Nineteen-year-old Franz Schubert, in his diary entry for June 16, 1816, declared his independence from Beethoven and decried what he saw as an inappropriate marriage of tragedy with humor: “…the eccentricity that is common among most composers nowadays, and is due almost entirely to one of our greatest German artists—that eccentricity which combines and confuses the tragic and the comic, the agreeable with the repugnant, heroism with howling, and the holiest with mockery, without distinguishing among them.” He concluded, sanctimoniously, that the effect of Beethoven’s music was to “drive people to madness instead of dissolving them in love, provoke them to laughter rather than lifting them up to God.” He reversed that position eight years later, in 1824, when Count Ferdinand Troyer requested a companion piece to Beethoven’s Septet, Op. 20. Schubert obliged with his own Octet, D. 803, emulating not only the tragi-comic character of Beethoven’s work, but also the structure and key relationships.

This about-face is understandable in light of the upheaval in Schubert’s professional and personal life that winter. Many of Schubert’s friends were leaving Vienna for more prestigious opportunities elsewhere. The death of the wife of his patron, Ignaz Sonnleithner, in whose home many of his works had been premiered for a curated list of wealthy dilletantes, had limited the composer’s access to potential patrons. So he threw himself into work on the Octet. As the artist Moritz von Schwind noted at the time, “Schubert has for some time been working on an octet with greatest enthusiasm. If you go to see him during the day, he says, ‘How are you?’ and carries on with writing, at which point you just leave.” Working at lightning speed, Schubert finished the work by March of that year.  

Beethoven’s Septet and Schubert’s Octet are both divertimenti, light-hearted 18th-century instrumental works of multiple movements for strings, winds or both. Schubert’s instrumentation follows Beethoven’s model, with violin, viola, cello, double bass, clarinet, horn and bassoon, to which Schubert adds a second violin, thus affording himself the range and color possibilities of the early 18th-century orchestra. Schubert also emulated Beethoven’s six-movement structure, as well as many of its components: the slow introductions of the first and last movements, the juxtaposition of the minuet—already outmoded—with its more fashionable replacement, the scherzo, and the set of variations that stands as the centerpiece of the work.

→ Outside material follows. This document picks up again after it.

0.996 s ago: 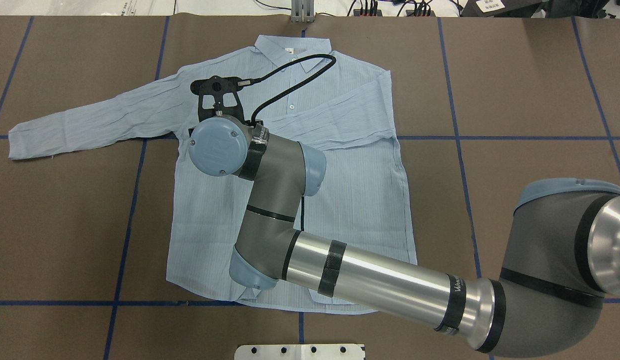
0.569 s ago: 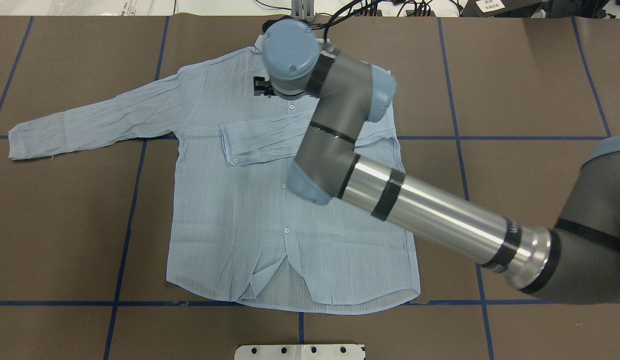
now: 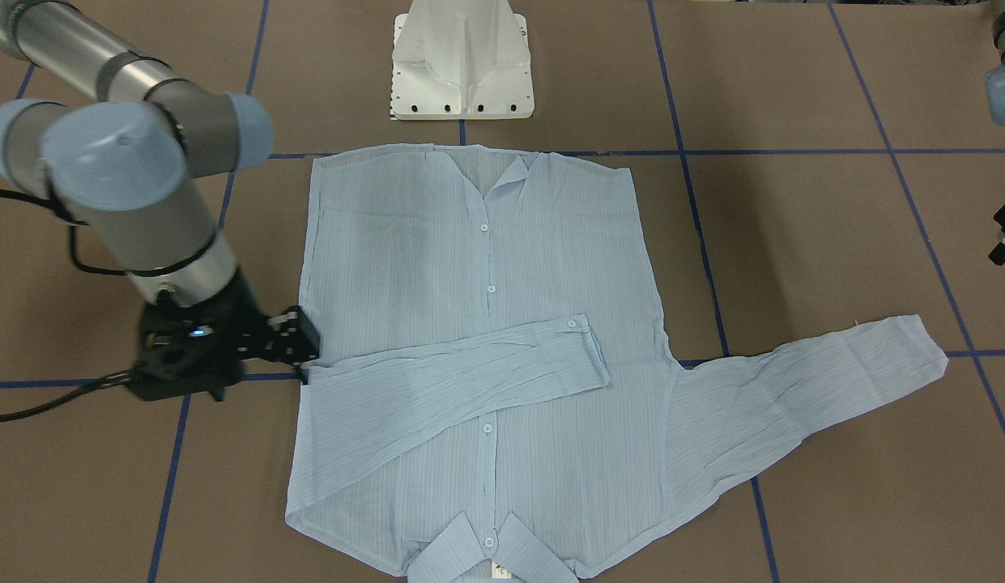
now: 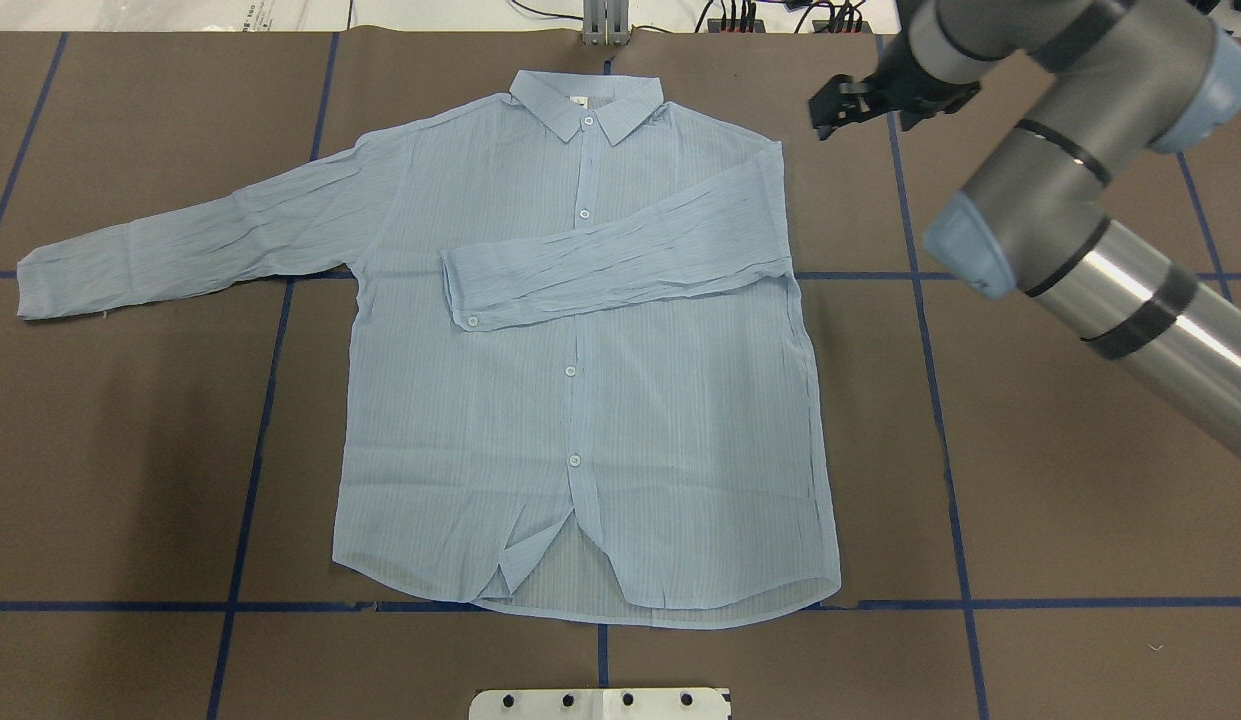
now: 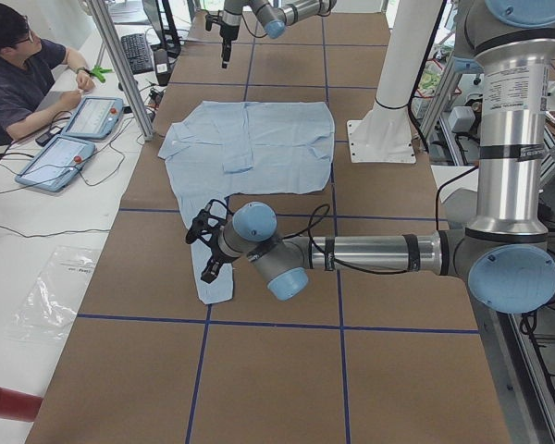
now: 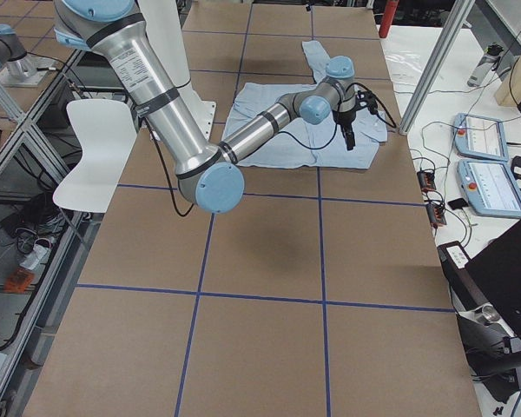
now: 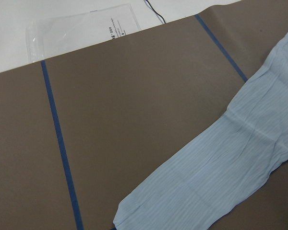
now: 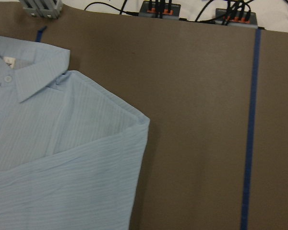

Schubert integrates the Adagio introduction into the subsequent Allegro by foreshadowing its rhythmic motive, as well as by bringing the opening theme back at its Adagio original speed. This is genius: he doesn’t actually slow the tempo, but rather, he tricks the ear by laying out the music in note values double the original to match the opening. In the tranquil second movement, we see the centrality of the clarinet to the work. This was no coincidence—Troyer, who commissioned it, was himself an excellent clarinetist. The scherzo follows, and then the set of variations. Schubert was unapologetic about incorporating the best tunes from his vocal music into his instrumental works, as he does here, retooling the vocal duet from his unperformed Singspiel, Die Freunde von Salamanka. The fifth movement shows its distinctly Austrian roots in the lilting charm of its trio, a Ländler.

Schubert begins the final movement with a brooding Andante in the parallel minor key before launching into a cheerful Allegro, mixing pathos with wit in direct contradiction to his youthful criticism of Beethoven. He brings the work full circle with the reappearance of the introduction from the first movement before leading the work to a spirited finish.

The premiere of the Octet did not take place until 1827, in a performance at the residence of Archduke Randolph that included many of the players who had premiered Beethoven’s Septet. Criticized for its length, the Octet was almost immediately regarded as a footnote to the spectacularly fashionable Septet, which by then had achieved a status that even Beethoven himself found irritating. As was the case with much of Schubert’s music, the complete score only first appeared in print half a century later, when it assumed a place of pride among the most important works for strings and winds of the 19th century.